- Directions for this task:
Each line of the listing must be transcribed exactly, except for the images, which should be excluded.

··· Dataset content ···

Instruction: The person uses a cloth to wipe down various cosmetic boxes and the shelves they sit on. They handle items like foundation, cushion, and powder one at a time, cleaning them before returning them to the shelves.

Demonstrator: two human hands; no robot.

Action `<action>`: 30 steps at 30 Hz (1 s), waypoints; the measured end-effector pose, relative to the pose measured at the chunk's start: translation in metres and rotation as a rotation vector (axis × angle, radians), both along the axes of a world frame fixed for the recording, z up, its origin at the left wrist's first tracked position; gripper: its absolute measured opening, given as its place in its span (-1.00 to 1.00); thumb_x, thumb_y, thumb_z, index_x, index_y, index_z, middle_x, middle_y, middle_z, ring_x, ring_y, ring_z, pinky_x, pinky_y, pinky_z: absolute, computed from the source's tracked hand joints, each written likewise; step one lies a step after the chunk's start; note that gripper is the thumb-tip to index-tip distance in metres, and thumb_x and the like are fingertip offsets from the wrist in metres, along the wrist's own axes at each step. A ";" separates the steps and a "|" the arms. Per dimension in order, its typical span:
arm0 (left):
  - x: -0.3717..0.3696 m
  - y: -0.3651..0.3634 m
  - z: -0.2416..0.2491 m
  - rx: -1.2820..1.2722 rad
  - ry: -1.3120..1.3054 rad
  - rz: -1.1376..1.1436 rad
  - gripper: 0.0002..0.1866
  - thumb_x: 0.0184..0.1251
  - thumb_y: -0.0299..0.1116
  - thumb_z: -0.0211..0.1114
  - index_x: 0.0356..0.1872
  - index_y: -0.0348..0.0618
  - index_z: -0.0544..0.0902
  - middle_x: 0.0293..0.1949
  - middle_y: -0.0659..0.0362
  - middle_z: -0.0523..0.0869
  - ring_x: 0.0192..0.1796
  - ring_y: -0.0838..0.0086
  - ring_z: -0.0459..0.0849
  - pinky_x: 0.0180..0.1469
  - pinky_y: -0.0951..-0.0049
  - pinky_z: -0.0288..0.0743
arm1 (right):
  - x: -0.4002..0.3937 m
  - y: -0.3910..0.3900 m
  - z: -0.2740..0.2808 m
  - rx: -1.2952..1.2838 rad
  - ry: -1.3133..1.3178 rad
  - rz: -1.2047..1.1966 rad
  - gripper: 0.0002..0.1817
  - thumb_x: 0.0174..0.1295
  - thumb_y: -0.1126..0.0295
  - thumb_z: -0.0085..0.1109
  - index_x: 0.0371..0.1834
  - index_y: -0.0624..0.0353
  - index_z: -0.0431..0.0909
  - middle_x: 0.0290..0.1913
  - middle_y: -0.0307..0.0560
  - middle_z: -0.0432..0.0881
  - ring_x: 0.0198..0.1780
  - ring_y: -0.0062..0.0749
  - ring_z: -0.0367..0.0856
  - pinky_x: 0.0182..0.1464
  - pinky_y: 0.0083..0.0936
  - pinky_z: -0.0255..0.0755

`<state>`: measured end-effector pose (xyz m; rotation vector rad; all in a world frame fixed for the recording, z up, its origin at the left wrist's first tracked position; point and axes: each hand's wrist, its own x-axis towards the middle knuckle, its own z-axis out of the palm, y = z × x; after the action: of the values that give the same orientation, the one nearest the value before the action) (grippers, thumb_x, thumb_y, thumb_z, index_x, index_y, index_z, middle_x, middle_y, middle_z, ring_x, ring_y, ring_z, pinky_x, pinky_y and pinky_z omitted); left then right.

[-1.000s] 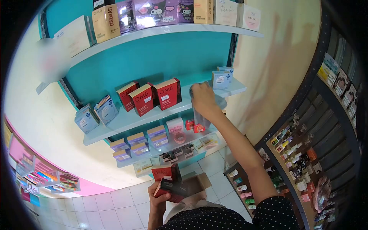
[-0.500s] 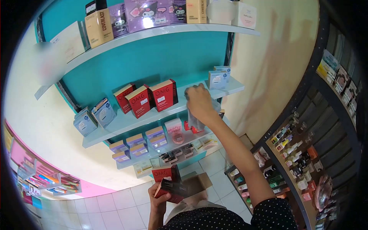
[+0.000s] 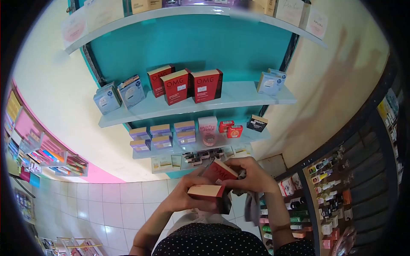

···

- Solution to this exercise:
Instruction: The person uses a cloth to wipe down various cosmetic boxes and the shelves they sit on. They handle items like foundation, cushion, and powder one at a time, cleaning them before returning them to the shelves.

Demonstrator: two human hands; no robot.

Action `<action>`: 30 steps at 30 Hz (1 s), waypoints; the measured end-effector pose, relative to the pose measured at the chunk's start: translation in metres and rotation as a rotation vector (axis × angle, radians), both along the axes of a world frame fixed for the recording, z up, its origin at the left wrist's first tracked position; gripper: its absolute measured opening, given as its place in its span (-1.00 to 1.00); thumb_x, thumb_y, thumb_z, index_x, index_y, index_z, middle_x, middle_y, middle_z, ring_x, ring_y, ring_z, pinky_x, pinky_y, pinky_z: absolute, computed from the source's tracked hand joints, each written likewise; step one lies a step after the chunk's start; note that gripper is the thumb-tip to index-tip distance in metres, and thumb_x and the like are fingertip offsets from the wrist in metres, along the wrist's own axes at each step. A ";" separates the steps and a "|" the arms. Per dimension in order, its typical span:
arm0 (left):
  - x: -0.3717..0.3696 m
  - y: -0.3651..0.3634 m
  - z: -0.2416..0.2491 m
  - rx: -1.2820..1.2722 rad
  - ry: -1.3120..1.3054 rad
  - rz: -1.1376..1.1436 rad
  - gripper: 0.0002..0.1866
  - thumb_x: 0.0184..0.1251
  - thumb_y: -0.0299..0.1116
  - thumb_z: -0.0211..0.1114
  - index_x: 0.0356..0.1872
  - index_y: -0.0348..0.0618
  - index_z: -0.0544..0.0902
  - middle_x: 0.0293..0.1949
  - middle_y: -0.0659..0.0362
  - middle_z: -0.0523..0.0869
  - ring_x: 0.0192..0.1796
  - ring_y: -0.0838..0.0086
  - ring_z: -0.0459..0.0849
  - pinky_x: 0.0180..0.1469
  - pinky_y: -0.0951..-0.0049
  - pinky_z: -0.0288..0.0743
arm1 (right):
  - x: -0.4002..0.3937 m
  - y: -0.3910..0.3900 m
  - z: -0.2740..0.2808 m
  - rx: -1.2952..1.2838 rad
  - ry: -1.3133..1.3178 rad
  - rz: -1.2047..1.1966 rad
  - gripper: 0.0002..0.1817
  - thumb_x: 0.0174..0.1295
  - thumb_y: -0.1126..0.0295
  - thumb_z: -0.0085..0.1109
  - index_x: 0.0371..0.1834
  - index_y: -0.0624..0.0353
  - index_z: -0.0431..0.0909
  - middle_x: 0.0290..0.1913
  - middle_y: -0.0307..0.0560
  - middle_z: -0.0432..0.0881
  - ring_x: 0.0198..0.1780
  - ring_y: -0.0062..0.0749
  - ring_z: -0.0367..0.0856
  - pinky_x: 0.0182..0.1464
  - pinky_y: 0.0083..0.0936
  - pinky_z: -0.0255..0.0755

`<state>`: measured end-effector pose (xyz m; rotation vector rad; all in a world frame fixed for the recording, z up, its origin at the left wrist's first tracked position; point and axes: each hand's wrist, its own x-axis towards the middle knuckle, its own z-axis out of the palm, y = z × x; after the action: of the values that give the same orientation, the one nearest the value before the action) (grippers, thumb_x, thumb_y, thumb_z, index_x, index_y, index_z, middle_x, middle_y, middle_z, ring_x, ring_y, ring_z, pinky_x, pinky_y and pinky_z omitted); left then right.

[-1.000s] 
[-0.500s] 
[+0.000s] 

There is nothing else to add to the answer.